### [DATA PROVIDED]
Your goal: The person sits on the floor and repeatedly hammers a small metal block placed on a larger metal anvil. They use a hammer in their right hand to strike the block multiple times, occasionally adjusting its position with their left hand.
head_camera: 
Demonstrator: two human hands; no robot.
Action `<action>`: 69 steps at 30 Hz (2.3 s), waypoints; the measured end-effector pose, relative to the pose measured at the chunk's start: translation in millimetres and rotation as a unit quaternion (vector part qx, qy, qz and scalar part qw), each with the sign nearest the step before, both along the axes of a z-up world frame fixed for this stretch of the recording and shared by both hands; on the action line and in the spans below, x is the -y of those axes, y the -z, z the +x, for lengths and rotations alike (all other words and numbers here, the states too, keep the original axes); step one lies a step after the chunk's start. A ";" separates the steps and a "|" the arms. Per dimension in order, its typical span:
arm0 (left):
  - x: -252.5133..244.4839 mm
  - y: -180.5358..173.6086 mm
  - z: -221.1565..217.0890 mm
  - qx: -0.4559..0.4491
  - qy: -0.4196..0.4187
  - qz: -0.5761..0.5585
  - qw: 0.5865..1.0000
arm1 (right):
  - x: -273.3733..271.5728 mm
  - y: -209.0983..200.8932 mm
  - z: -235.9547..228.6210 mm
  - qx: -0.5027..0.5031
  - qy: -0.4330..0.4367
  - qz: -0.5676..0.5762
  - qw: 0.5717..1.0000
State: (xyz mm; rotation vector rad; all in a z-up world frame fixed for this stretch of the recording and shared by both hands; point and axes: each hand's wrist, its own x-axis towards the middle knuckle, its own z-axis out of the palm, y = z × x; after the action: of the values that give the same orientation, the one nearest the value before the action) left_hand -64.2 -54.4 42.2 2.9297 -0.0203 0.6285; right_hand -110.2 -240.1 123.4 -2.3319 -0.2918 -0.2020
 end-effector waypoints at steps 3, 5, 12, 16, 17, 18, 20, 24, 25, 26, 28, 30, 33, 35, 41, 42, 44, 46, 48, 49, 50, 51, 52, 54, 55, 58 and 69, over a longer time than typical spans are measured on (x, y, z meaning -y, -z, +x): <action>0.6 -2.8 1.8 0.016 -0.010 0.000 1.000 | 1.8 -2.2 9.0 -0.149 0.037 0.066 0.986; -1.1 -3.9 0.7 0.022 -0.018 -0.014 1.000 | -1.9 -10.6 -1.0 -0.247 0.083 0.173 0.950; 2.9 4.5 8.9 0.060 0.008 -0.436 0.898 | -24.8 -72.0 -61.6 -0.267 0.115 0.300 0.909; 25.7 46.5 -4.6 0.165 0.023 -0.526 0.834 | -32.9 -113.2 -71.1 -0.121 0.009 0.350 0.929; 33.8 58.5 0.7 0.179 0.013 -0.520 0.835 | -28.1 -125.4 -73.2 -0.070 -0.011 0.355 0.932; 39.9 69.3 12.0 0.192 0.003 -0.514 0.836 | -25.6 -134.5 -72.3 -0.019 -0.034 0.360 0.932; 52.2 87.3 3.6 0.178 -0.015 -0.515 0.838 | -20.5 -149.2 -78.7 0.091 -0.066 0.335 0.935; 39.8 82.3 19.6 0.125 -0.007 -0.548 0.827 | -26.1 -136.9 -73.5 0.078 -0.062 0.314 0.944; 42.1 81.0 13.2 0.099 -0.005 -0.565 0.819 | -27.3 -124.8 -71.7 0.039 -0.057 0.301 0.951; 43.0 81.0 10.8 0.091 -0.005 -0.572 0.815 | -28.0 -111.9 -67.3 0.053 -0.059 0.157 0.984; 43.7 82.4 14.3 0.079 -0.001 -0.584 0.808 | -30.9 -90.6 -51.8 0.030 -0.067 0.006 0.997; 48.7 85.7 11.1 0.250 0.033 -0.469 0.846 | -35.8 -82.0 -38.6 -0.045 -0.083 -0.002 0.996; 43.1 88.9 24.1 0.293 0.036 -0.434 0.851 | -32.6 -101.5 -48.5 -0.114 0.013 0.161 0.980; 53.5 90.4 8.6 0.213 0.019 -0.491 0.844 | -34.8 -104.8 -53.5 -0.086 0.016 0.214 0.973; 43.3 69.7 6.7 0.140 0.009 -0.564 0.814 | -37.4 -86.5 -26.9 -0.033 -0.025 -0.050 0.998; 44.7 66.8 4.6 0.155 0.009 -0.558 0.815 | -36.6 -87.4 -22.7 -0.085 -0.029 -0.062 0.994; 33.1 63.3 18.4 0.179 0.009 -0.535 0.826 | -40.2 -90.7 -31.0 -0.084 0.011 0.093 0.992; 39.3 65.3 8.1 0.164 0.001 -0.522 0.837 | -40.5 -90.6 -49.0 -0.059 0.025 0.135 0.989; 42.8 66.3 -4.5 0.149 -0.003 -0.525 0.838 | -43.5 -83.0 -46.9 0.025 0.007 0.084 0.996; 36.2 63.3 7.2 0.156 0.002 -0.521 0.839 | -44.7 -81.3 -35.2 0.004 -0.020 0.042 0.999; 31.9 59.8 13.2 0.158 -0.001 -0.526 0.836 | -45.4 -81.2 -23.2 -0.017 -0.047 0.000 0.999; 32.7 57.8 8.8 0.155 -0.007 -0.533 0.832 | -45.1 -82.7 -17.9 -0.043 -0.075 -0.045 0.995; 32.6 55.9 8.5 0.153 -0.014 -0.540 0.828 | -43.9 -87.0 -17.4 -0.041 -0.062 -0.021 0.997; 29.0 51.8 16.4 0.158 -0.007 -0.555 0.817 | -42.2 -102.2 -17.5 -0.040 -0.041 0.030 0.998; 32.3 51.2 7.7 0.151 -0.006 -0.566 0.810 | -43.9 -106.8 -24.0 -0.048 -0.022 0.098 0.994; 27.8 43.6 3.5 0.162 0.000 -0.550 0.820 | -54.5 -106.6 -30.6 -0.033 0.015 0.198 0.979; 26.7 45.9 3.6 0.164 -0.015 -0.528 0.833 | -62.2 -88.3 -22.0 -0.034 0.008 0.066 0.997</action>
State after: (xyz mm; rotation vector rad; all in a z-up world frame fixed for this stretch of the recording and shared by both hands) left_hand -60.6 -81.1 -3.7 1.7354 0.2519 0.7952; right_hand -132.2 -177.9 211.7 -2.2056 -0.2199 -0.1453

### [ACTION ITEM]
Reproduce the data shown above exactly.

### [RESPONSE TO THE TASK]
Your goal: The person sits on the floor and repeatedly hammers a small metal block placed on a larger metal anvil. They use a hammer in their right hand to strike the block multiple times, occasionally adjusting its position with their left hand.
head_camera: 
Demonstrator: two human hands; no robot.
Action `<action>`: 69 steps at 30 Hz (2.3 s), waypoints; the measured end-effector pose, relative to the pose measured at the chunk's start: translation in millimetres and rotation as a unit quaternion (vector part qx, qy, qz and scalar part qw), each with the sign nearest the step before, both along the axes of a z-up world frame fixed for this stretch of the recording and shared by both hands; on the action line and in the spans below, x is the -y of those axes, y the -z, z the +x, for lengths and rotations alike (all other words and numbers here, the states too, keep the original axes); step one lies a step after the chunk's start. A ";" separates the steps and a "|" the arms. Per dimension in order, its typical span:
arm0 (left):
  - x: -252.5133..244.4839 mm
  - y: -180.5358..173.6086 mm
  - z: -221.1565..217.0890 mm
  - qx: -0.4559..0.4491
  - qy: -0.4196..0.4187
  - qz: -0.5761..0.5585
  - qw: 0.5865..1.0000
arm1 (right):
  - x: -273.3733..271.5728 mm
  - y: -209.0983..200.8932 mm
  - z: -235.9547..228.6210 mm
  - qx: -0.5027..0.5031
  - qy: -0.4330..0.4367
  - qz: -0.5676..0.5762
  - qw: 0.5717..1.0000
State: (xyz mm; rotation vector rad; all in a z-up world frame fixed for this stretch of the recording and shared by both hands; point and axes: each hand's wrist, its own x-axis towards the middle knuckle, its own z-axis out of the palm, y = z × x; after the action: of the values that give the same orientation, the one nearest the value before the action) left_hand -64.2 -54.4 42.2 2.9297 -0.0203 0.6285; right_hand -110.2 -240.1 123.4 -2.3319 -0.2918 -0.2020
 end-effector waypoints at steps 3, 5, 12, 16, 17, 18, 20, 24, 25, 26, 28, 30, 33, 35, 41, 42, 44, 46, 48, 49, 50, 51, 52, 54, 55, 58 and 69, over a longer time than typical spans are measured on (x, y, z meaning -y, -z, +x): <action>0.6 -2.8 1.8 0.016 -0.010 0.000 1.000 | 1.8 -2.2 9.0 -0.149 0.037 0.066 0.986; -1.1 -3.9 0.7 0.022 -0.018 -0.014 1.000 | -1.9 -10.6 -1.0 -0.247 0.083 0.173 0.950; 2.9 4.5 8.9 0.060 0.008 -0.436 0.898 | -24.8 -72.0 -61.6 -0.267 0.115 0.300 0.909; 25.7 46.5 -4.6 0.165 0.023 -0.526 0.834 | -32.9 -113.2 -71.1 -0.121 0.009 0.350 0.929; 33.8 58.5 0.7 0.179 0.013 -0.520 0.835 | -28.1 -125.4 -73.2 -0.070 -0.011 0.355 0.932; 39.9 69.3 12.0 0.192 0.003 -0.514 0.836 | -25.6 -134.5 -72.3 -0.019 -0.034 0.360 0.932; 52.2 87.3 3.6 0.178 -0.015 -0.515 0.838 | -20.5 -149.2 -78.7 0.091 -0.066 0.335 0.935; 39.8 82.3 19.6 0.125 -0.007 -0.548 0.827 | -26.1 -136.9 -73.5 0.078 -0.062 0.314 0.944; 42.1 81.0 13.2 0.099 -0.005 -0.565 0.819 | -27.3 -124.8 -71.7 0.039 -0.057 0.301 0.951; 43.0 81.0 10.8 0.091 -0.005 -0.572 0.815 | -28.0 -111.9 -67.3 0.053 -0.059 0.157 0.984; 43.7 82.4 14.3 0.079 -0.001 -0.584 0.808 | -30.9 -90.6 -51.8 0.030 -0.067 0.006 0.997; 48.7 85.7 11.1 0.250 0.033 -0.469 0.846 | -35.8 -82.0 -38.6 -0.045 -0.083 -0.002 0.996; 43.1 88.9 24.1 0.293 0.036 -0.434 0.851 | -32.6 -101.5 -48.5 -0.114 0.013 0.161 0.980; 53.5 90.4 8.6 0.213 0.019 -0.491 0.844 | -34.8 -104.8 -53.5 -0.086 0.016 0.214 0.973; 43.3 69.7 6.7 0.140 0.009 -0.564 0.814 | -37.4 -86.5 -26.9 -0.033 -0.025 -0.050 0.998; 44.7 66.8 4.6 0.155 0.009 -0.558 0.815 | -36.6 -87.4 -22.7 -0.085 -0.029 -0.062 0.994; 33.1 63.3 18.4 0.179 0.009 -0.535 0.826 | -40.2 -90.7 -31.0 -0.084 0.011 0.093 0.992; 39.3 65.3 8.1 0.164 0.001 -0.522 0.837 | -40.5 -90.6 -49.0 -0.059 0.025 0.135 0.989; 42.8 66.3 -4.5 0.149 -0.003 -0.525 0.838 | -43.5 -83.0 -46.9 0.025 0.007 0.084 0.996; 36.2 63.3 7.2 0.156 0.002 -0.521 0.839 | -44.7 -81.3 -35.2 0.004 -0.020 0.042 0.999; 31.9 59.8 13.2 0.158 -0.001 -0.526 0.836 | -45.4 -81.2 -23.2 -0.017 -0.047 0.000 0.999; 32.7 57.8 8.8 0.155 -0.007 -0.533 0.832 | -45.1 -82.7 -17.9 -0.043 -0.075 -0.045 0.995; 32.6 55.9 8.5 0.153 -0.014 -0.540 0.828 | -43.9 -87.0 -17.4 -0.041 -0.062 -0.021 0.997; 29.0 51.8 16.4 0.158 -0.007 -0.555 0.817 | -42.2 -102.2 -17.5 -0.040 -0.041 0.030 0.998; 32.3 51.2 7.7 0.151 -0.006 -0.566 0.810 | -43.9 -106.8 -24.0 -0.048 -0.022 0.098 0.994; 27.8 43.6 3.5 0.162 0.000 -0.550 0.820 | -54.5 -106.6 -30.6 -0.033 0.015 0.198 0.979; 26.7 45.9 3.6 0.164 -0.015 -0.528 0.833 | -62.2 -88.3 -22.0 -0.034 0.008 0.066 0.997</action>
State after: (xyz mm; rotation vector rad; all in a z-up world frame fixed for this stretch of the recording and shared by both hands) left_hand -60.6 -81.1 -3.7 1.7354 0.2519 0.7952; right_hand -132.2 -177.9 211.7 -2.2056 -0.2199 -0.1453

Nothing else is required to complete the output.